Charter Commission up against it
Although the City Council cannot officially shut down the Charter Review Commission, council members are exerting heavy pressure on the commissioners to finish work by early March.
Council members are refusing to replace departing commissioners, allowing their numbers to shrink near the 15 required to do business. The council has also said it will not give the commission any more money, preventing it from adequately publicizing and holding forums on such complex and controversial issues as an Independent Utility Commission and Ranked Choice Voting.
Appointed commissions to review and recommend changes to the City Charter were approved in 2007 by Portland voters. They have the power to put charter reforms directly on a ballot without getting council approval. But as the experiences of the first commission prove, the City Council can still limit their operations.
Headquarters Hotel plan checks back in
The on-again, off-again discussions about building a hotel next to the Oregon Convention Center are apparently on again, but with a twist.

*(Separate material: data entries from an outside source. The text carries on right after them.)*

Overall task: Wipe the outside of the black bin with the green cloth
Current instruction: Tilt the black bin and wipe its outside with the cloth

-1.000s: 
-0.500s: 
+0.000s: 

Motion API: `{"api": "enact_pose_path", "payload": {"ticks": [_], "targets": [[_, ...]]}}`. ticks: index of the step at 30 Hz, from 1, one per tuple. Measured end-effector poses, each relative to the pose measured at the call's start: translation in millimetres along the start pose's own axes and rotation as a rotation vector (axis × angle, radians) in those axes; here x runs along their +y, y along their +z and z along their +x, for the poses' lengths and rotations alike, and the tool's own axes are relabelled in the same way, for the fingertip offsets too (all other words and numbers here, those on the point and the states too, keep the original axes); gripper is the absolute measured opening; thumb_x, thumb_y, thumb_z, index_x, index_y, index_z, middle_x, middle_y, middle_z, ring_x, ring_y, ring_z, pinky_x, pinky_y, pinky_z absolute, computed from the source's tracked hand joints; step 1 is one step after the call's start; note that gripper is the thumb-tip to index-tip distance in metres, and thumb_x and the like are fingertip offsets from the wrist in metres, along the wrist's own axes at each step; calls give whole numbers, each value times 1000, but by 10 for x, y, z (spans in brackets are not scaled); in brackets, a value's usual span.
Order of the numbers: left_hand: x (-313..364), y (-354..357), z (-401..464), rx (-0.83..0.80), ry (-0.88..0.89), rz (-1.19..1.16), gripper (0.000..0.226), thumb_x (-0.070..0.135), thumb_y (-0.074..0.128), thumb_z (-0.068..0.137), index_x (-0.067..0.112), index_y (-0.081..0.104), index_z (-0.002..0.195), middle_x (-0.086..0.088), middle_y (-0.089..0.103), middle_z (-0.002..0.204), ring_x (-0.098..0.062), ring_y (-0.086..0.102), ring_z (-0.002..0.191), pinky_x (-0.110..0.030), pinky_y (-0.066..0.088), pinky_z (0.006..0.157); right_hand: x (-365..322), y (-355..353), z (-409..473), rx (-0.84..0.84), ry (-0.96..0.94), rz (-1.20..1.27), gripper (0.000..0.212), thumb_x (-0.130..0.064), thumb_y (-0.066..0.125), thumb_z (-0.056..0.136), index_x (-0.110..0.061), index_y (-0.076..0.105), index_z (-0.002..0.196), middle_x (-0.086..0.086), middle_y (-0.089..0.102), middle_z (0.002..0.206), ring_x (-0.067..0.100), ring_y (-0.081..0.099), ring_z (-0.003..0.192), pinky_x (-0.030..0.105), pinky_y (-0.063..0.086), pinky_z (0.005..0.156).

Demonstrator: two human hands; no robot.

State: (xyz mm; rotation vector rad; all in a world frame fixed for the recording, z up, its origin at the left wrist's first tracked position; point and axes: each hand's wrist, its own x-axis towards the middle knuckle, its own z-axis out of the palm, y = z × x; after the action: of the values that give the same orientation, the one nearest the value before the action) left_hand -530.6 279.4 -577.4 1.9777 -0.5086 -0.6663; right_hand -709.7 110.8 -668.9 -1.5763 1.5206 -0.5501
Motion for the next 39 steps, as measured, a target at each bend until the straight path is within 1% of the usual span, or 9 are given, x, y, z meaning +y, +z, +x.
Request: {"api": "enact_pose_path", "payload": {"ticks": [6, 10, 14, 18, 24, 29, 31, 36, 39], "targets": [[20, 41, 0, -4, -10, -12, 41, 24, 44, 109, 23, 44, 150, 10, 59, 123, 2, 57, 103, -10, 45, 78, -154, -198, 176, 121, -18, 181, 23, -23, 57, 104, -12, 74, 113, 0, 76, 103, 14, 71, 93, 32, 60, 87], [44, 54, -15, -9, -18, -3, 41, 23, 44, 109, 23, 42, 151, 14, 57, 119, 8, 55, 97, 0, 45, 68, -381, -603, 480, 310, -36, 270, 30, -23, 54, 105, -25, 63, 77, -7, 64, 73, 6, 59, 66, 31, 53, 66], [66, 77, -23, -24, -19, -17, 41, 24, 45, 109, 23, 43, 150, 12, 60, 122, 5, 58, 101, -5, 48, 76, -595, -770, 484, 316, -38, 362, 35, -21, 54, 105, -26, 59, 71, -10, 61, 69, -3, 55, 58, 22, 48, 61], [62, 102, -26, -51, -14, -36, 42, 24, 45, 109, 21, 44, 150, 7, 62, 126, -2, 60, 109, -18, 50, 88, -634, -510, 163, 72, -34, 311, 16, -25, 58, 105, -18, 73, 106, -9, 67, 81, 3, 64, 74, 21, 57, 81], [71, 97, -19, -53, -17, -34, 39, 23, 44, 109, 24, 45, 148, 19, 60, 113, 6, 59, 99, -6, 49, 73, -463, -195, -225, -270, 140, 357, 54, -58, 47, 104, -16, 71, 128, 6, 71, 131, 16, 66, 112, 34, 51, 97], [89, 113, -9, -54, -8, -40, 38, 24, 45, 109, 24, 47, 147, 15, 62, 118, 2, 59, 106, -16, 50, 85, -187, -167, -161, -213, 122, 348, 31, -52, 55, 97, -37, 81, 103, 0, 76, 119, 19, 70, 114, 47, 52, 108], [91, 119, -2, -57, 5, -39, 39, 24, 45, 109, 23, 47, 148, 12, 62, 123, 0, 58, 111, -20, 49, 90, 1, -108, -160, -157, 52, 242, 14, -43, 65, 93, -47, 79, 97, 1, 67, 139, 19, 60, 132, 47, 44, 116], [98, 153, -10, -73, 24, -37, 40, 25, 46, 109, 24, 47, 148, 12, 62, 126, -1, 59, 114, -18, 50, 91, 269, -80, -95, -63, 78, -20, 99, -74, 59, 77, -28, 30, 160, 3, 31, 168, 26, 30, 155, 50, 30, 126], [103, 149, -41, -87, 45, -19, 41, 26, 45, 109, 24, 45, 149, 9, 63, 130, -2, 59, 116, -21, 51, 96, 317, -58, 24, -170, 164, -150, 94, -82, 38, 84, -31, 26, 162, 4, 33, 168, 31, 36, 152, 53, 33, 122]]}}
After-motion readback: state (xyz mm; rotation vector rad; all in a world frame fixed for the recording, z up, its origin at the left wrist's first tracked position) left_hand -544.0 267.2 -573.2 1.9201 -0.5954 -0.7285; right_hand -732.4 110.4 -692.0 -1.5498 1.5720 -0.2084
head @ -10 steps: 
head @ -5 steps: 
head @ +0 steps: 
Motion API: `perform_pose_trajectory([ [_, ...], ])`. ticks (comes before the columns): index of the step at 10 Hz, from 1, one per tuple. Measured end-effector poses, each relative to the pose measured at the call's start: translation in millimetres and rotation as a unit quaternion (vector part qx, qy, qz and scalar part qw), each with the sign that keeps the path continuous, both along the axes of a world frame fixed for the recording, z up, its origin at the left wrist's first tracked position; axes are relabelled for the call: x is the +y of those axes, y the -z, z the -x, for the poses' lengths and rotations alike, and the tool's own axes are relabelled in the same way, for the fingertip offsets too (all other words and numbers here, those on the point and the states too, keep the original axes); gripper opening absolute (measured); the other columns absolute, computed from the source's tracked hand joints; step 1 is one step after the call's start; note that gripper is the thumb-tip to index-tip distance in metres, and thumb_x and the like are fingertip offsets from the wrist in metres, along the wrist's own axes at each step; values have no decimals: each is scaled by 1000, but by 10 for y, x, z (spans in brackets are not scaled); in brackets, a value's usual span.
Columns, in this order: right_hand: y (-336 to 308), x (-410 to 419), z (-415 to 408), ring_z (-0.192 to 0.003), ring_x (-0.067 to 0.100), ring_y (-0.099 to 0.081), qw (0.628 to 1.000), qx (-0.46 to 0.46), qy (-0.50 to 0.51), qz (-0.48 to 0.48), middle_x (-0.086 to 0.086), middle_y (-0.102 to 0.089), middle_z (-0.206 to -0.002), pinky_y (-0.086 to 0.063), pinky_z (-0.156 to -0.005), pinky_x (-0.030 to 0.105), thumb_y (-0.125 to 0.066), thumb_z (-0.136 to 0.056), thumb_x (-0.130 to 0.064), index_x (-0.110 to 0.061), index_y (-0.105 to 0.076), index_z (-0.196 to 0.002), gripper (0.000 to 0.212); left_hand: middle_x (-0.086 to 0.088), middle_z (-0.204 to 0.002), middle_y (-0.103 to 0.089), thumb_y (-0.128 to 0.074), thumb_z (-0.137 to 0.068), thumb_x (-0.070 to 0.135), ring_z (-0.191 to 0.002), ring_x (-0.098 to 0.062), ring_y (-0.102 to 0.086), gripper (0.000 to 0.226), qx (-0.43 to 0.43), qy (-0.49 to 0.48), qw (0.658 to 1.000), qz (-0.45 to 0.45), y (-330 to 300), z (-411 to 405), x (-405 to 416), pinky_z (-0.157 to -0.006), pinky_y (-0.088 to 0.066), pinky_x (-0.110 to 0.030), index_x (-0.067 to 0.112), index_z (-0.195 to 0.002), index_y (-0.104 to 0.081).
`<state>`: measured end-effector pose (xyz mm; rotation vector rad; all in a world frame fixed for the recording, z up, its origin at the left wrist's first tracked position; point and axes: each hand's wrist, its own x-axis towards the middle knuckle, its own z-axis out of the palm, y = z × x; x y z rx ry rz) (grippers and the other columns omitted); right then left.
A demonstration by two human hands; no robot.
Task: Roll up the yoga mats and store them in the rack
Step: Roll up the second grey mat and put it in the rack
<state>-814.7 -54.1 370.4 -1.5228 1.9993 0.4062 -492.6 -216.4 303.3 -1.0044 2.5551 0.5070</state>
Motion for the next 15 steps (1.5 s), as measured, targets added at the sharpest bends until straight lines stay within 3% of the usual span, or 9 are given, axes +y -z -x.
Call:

As reported by news reporter Nick Christensen on Metro's website, the Metro Council and Metro Exposition and Recreation Commission agreed to reopen negotiations on the project on Jan. 17. The members agreed Portland was losing convention business because it cannot guarantee a block of hotel rooms near the center.
But they also agreed to focus on a smaller hotel than the 600-room Headquarters Hotel that had been considered. That idea was abandoned because it required too much public subsidy and was opposed by other Portland hotel owners.
At the meeting, the council and commission talked about a 400-room hotel that would require less public support. Although the Portland Development Commission owns a potential site across the street from the center, at least one other nearby property owner has expressed interest in the project, too.